> _WORK REQUEST_
Write out the entries below once more, exactly, with the pictures left out.

Data extracted from a collection:

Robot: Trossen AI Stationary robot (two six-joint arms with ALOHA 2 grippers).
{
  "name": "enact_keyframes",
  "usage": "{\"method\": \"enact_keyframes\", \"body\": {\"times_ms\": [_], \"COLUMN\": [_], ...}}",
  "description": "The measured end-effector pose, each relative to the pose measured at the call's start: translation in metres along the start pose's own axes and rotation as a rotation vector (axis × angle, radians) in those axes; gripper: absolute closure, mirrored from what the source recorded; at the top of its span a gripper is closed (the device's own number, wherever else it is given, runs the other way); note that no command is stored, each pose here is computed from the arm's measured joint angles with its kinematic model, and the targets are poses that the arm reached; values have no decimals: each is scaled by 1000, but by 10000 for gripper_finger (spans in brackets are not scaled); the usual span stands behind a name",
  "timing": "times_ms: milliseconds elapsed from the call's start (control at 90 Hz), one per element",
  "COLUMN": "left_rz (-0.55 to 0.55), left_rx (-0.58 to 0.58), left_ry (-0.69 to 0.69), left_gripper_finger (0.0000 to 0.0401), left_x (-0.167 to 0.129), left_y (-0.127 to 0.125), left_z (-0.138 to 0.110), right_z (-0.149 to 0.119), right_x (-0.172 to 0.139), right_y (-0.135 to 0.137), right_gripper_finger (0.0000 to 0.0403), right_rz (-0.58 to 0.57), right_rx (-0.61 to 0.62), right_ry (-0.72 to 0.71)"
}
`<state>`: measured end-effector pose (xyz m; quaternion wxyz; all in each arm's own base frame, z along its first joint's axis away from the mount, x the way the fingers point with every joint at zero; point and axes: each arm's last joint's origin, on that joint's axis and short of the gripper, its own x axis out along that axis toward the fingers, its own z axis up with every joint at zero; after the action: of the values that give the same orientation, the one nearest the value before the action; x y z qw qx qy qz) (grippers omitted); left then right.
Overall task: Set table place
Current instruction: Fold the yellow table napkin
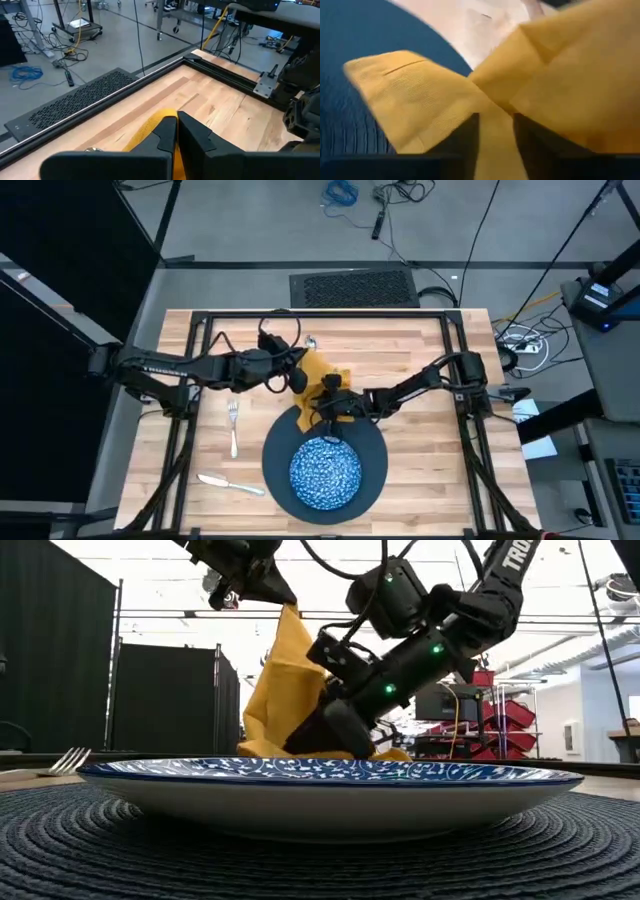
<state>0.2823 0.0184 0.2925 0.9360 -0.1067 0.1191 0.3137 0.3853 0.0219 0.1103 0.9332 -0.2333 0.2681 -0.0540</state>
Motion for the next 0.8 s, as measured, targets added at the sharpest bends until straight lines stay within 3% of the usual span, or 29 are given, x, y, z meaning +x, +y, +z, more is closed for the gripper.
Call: {"method": "enact_keyframes", "body": {"times_ms": [167,322,478,800], "left_rz": [-4,-22,-89,-120], "left_rx": [1,-39,-72,-81], "left_ry": [1,-11,-52,-71], "left_gripper_finger": [401,401,401,401], "left_x": [-1,-1,-3,-6], "left_y": [-1,-2,-8,-13], "left_z": [0,1,6,7], "right_z": [6,7,3,2], "right_x": [-1,1,3,5], "right_y": [-6,-18,-27,-38], "right_gripper_finger": [148,95,89,107], "right_rz": [-171,-237,-251,-291], "right_rx": [-135,-154,-150,-72], "right_ry": [-7,-23,-4,-25]}}
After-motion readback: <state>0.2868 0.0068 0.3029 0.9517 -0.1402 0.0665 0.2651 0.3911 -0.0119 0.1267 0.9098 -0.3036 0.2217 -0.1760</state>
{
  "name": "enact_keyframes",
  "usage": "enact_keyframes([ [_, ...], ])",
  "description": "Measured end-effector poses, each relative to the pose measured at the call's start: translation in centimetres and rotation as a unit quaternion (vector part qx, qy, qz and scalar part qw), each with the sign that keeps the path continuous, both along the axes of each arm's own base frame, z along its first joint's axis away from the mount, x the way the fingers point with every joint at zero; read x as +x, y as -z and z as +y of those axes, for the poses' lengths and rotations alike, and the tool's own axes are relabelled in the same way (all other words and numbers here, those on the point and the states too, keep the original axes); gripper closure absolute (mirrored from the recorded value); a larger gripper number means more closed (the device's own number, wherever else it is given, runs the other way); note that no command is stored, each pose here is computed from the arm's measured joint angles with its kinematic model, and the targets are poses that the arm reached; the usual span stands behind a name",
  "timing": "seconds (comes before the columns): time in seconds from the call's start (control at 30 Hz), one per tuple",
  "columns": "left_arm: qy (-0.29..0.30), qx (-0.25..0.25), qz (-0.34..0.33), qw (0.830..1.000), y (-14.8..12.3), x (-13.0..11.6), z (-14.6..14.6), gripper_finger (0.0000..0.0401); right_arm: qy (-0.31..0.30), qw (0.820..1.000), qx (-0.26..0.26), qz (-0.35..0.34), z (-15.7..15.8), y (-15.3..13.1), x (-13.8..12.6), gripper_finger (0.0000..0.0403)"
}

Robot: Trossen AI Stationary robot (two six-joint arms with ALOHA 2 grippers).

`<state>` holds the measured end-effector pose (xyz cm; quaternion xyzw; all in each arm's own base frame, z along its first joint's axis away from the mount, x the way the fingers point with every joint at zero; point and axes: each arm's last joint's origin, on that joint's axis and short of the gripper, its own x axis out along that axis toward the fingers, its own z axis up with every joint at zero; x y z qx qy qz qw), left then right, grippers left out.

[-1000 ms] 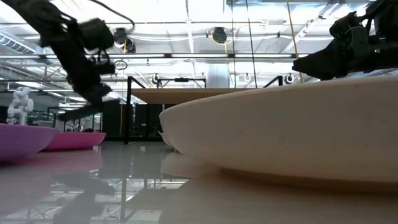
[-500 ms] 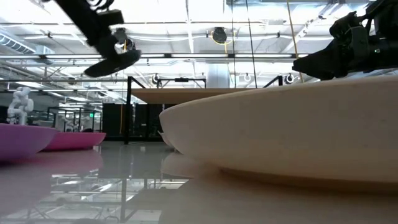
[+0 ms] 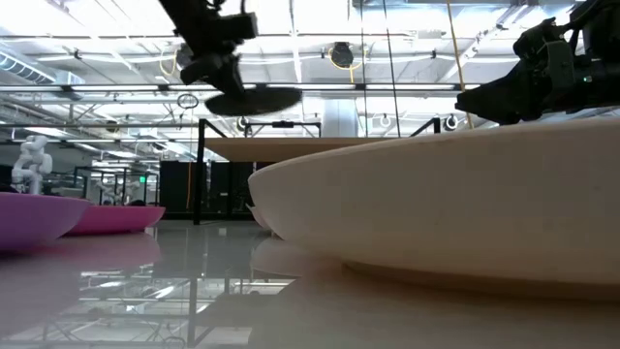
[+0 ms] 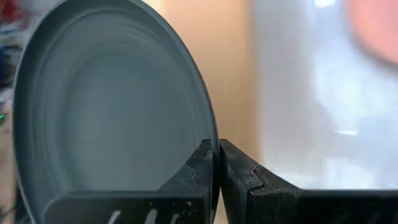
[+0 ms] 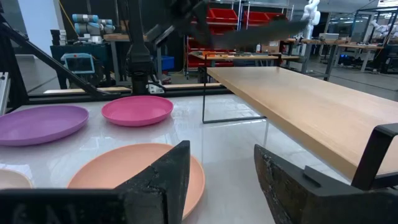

> _TASK RESPONSE_
Robot: Trossen AI Stationary robot (two six-joint arms with ALOHA 2 grippers).
{
  "name": "enact_keyframes",
  "usage": "{\"method\": \"enact_keyframes\", \"body\": {\"times_ms\": [_], \"COLUMN\": [_], ...}}",
  "description": "The measured end-effector pose, each relative to the pose measured at the call's start: translation in metres along the start pose's own axes and rotation as a rotation vector (axis × angle, radians) in those axes; gripper: absolute closure, mirrored from what the source recorded; at the top of its span a gripper is closed (the device's own number, wherever else it is given, runs the other way); note that no command is stored, each pose here is computed from the arm's measured joint angles with its kinematic model, and the targets are poses that the arm reached; values have no decimals: each is scaled by 1000, but by 10000 for gripper_finger (spans in brackets are not scaled); the usual span stands behind a name",
  "timing": "times_ms: milliseconds elapsed from the call's start (control at 90 Hz), one per element",
  "COLUMN": "left_rz (-0.55 to 0.55), left_rx (-0.58 to 0.58), left_ry (-0.69 to 0.69), left_gripper_finger (0.0000 to 0.0401), left_x (-0.167 to 0.129), left_y (-0.127 to 0.125), left_z (-0.138 to 0.110), right_z (-0.149 to 0.119), right_x (-0.172 to 0.139), right_y (-0.135 to 0.137), right_gripper_finger (0.0000 to 0.0403), right_rz (-0.58 to 0.57), right_rx (-0.61 to 0.62), right_ry (-0.72 to 0.71)"
}
`<state>`: measured end-effector pose (xyz m; quaternion wxyz; all in each arm's own base frame, z along its first joint's axis away from the mount, x the way the fingers point with every joint at zero; point and axes: each arm's last joint's origin, on that joint's axis and short of the gripper, its own x axis out along that axis toward the fingers, its own z axis up with every joint at zero; after the action: of the values that give the same orientation, the one nearest the value before the action; x y z qw qx qy qz) (grippers omitted); left then right.
Overall task: Set table place
Current instruction: Fold the yellow table napkin
<state>0.2823 0.0184 0.2925 0.9360 -0.1067 0.1191 0.3137 0.3853 0.0219 0.1103 0.9332 -0.2333 0.2681 -0.0540</state>
Motion for the next 0.8 s, as measured, targets added at the sharpest bends until straight lines stay within 3% of the usual span, or 29 are given, x, y, z meaning +x, +y, +z, more is closed for the gripper.
Call: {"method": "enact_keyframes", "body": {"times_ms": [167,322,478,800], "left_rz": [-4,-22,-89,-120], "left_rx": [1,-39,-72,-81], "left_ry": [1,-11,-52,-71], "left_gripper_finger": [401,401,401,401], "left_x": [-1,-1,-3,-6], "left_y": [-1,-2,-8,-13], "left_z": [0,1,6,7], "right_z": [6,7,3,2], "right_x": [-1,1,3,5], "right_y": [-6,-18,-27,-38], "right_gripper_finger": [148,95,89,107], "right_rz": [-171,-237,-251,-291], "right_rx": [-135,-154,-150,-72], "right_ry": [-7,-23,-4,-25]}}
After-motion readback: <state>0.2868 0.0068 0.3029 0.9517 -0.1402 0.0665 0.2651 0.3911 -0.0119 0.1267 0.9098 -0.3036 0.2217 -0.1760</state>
{
  "name": "enact_keyframes",
  "usage": "enact_keyframes([ [_, ...], ])",
  "description": "Measured end-effector poses, each relative to the pose measured at the call's start: translation in centimetres and rotation as a unit quaternion (vector part qx, qy, qz and scalar part qw), each with the sign that keeps the path continuous, both along the axes of each arm's own base frame, z along its first joint's axis away from the mount, x the way the fingers point with every joint at zero; read x as +x, y as -z and z as +y of those axes, for the poses' lengths and rotations alike, and the tool's own axes are relabelled in the same way (all other words and numbers here, those on the point and the states too, keep the original axes); gripper closure absolute (mirrored from the recorded value); a larger gripper number means more closed (the device's own number, wherever else it is given, runs the other way); note that no command is stored, each pose here is computed from the arm's measured joint angles with its kinematic model, and the targets are poses that the arm reached; the usual span stands behind a name",
  "timing": "seconds (comes before the columns): time in seconds from the call's start (control at 30 Hz), one per tuple",
  "columns": "left_arm: qy (-0.29..0.30), qx (-0.25..0.25), qz (-0.34..0.33), qw (0.830..1.000), y (-14.8..12.3), x (-13.0..11.6), z (-14.6..14.6), gripper_finger (0.0000..0.0401); right_arm: qy (-0.31..0.30), qw (0.820..1.000), qx (-0.26..0.26), qz (-0.35..0.34), z (-15.7..15.8), y (-15.3..13.1), x (-13.8..12.6), gripper_finger (0.0000..0.0403)"
}

Robot: Trossen AI Stationary robot (two six-joint arms with ALOHA 2 grippers).

`<state>` holds the measured end-effector pose (xyz cm; quaternion xyzw; all in each arm's own base frame, z along its first joint's axis away from the mount, x the way the fingers point with every joint at zero; point and axes: each arm's last joint's origin, on that joint's axis and short of the gripper, its own x axis out along that axis toward the fingers, its own z axis up with every joint at zero; x y z qx qy qz qw), left then right, grippers left out.

[-1000 ms] 
[-500 ms] 
[+0 ms] 
[+0 ms] 
[+0 ms] 

Nothing else belongs in this output.